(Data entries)
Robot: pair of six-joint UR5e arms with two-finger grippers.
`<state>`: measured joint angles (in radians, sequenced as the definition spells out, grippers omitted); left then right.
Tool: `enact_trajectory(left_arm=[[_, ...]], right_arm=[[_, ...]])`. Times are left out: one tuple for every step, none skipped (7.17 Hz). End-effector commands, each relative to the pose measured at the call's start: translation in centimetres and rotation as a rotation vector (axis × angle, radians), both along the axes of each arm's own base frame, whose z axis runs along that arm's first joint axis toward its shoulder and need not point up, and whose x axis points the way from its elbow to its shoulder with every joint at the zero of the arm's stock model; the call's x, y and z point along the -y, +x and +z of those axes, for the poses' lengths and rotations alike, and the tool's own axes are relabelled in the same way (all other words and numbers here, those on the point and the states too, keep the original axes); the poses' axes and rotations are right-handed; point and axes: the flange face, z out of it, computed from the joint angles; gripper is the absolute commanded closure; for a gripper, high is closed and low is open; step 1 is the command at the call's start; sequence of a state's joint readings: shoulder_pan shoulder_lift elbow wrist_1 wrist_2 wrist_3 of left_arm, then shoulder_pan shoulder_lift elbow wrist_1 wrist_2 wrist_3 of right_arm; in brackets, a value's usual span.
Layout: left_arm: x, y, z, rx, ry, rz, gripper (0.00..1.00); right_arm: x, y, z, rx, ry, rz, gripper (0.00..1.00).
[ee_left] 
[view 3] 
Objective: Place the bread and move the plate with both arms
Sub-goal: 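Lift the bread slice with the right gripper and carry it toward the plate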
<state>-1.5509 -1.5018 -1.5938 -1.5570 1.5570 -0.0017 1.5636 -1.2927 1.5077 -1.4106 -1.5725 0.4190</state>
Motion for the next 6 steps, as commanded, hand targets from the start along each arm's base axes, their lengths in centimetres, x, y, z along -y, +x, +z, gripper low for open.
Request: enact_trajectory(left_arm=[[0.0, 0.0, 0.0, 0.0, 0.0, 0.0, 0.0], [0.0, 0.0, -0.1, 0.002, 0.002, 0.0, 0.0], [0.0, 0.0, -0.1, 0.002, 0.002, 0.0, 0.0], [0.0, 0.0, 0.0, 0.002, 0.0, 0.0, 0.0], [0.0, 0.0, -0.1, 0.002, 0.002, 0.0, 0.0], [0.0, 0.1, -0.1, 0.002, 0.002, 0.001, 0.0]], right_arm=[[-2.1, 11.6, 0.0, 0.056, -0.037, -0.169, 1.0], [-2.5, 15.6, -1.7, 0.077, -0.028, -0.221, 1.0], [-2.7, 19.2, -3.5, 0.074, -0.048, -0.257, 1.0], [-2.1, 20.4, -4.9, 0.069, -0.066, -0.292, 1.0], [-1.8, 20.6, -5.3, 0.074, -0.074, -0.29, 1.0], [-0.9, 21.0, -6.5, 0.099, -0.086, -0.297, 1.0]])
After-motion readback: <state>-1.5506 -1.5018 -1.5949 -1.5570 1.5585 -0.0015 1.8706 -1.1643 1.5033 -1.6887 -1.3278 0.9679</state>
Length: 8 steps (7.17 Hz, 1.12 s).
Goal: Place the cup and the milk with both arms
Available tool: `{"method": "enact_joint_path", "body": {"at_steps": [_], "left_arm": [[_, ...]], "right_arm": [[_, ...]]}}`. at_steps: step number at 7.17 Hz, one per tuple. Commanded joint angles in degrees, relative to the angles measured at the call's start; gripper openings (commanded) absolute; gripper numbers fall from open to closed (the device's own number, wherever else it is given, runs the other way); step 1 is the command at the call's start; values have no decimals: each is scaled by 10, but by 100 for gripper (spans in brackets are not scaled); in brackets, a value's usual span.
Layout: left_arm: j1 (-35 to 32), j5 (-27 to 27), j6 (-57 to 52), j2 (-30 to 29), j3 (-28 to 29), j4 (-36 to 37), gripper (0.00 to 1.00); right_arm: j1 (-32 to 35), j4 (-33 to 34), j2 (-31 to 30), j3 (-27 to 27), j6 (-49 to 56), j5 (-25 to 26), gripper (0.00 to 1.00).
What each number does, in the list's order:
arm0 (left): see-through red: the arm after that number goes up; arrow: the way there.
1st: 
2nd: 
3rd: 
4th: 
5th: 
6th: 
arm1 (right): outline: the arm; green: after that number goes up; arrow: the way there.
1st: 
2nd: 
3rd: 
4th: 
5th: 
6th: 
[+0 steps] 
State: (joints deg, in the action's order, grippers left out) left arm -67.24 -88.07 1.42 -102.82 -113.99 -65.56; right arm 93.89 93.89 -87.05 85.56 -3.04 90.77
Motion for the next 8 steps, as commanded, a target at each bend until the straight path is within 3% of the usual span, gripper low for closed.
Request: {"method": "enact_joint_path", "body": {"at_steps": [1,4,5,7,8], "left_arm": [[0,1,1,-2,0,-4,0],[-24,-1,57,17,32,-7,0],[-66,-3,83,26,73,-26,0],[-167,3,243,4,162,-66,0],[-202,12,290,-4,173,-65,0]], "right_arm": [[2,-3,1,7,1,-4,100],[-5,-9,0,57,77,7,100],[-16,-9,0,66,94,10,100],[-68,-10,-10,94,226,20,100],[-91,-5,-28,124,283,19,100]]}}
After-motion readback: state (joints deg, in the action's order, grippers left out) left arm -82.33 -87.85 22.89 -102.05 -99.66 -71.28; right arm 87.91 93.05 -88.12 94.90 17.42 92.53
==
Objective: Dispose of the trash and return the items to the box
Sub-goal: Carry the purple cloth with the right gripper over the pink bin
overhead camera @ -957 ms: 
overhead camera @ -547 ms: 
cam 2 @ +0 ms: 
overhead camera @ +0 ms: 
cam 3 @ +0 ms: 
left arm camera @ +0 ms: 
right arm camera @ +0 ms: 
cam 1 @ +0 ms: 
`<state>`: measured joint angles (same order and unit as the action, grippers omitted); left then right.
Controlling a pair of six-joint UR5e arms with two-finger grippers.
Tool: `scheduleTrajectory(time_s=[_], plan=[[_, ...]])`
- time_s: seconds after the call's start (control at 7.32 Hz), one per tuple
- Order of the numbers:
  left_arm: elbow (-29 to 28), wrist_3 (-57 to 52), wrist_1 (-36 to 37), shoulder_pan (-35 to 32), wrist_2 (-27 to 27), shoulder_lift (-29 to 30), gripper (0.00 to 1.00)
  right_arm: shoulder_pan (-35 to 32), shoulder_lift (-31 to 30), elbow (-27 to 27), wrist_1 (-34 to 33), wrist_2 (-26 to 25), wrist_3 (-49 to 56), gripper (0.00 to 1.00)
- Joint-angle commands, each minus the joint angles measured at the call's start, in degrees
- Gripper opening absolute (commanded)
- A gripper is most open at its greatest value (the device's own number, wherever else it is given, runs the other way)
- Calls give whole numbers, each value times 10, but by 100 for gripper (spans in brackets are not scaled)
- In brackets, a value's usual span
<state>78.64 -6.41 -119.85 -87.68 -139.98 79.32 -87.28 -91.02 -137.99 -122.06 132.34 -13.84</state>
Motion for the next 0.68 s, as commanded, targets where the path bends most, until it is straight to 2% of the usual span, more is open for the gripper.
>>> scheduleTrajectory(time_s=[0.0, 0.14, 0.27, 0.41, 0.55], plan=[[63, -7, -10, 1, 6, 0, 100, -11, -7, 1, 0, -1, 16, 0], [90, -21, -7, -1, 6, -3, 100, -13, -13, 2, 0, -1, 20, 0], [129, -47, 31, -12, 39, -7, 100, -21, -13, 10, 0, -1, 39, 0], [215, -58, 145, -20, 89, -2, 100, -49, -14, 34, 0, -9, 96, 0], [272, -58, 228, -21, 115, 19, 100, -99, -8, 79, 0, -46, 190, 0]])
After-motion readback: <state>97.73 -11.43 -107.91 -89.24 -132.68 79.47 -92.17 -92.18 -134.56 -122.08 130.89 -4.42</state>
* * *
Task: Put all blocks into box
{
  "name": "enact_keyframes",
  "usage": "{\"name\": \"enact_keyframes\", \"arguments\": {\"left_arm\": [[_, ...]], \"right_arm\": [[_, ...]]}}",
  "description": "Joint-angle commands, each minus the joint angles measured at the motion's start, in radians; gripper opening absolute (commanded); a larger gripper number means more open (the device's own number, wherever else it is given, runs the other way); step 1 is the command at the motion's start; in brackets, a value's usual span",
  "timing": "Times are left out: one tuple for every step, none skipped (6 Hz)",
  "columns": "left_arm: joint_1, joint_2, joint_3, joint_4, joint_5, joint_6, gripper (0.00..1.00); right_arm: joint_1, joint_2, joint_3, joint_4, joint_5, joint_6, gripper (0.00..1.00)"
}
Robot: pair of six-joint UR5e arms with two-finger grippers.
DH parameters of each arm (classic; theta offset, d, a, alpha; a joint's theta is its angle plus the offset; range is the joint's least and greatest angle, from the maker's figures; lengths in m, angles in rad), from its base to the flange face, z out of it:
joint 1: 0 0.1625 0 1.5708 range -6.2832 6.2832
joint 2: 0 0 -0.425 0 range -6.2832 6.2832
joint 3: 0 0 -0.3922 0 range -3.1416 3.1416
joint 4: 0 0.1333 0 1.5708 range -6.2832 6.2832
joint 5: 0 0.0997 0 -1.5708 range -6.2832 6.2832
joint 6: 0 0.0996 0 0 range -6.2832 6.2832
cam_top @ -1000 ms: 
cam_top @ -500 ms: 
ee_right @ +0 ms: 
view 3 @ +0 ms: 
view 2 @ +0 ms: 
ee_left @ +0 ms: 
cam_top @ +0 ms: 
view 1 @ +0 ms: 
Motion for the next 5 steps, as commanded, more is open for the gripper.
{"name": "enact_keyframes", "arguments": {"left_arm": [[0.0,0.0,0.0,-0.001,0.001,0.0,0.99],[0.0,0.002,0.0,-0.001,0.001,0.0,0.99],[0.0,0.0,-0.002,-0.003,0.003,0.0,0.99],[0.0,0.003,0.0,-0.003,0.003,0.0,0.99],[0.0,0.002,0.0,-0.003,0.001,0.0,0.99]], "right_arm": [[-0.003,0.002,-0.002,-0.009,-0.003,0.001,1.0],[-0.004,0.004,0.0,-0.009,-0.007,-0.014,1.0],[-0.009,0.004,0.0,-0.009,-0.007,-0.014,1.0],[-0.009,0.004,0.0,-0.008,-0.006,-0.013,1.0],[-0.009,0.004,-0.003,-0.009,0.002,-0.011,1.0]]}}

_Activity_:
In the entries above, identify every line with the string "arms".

_Exercise result_:
Robot: pair of six-joint UR5e arms with two-finger grippers.
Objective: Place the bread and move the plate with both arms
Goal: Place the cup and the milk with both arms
Controlling a pair of six-joint UR5e arms with two-finger grippers.
Robot: pair of six-joint UR5e arms with two-finger grippers.

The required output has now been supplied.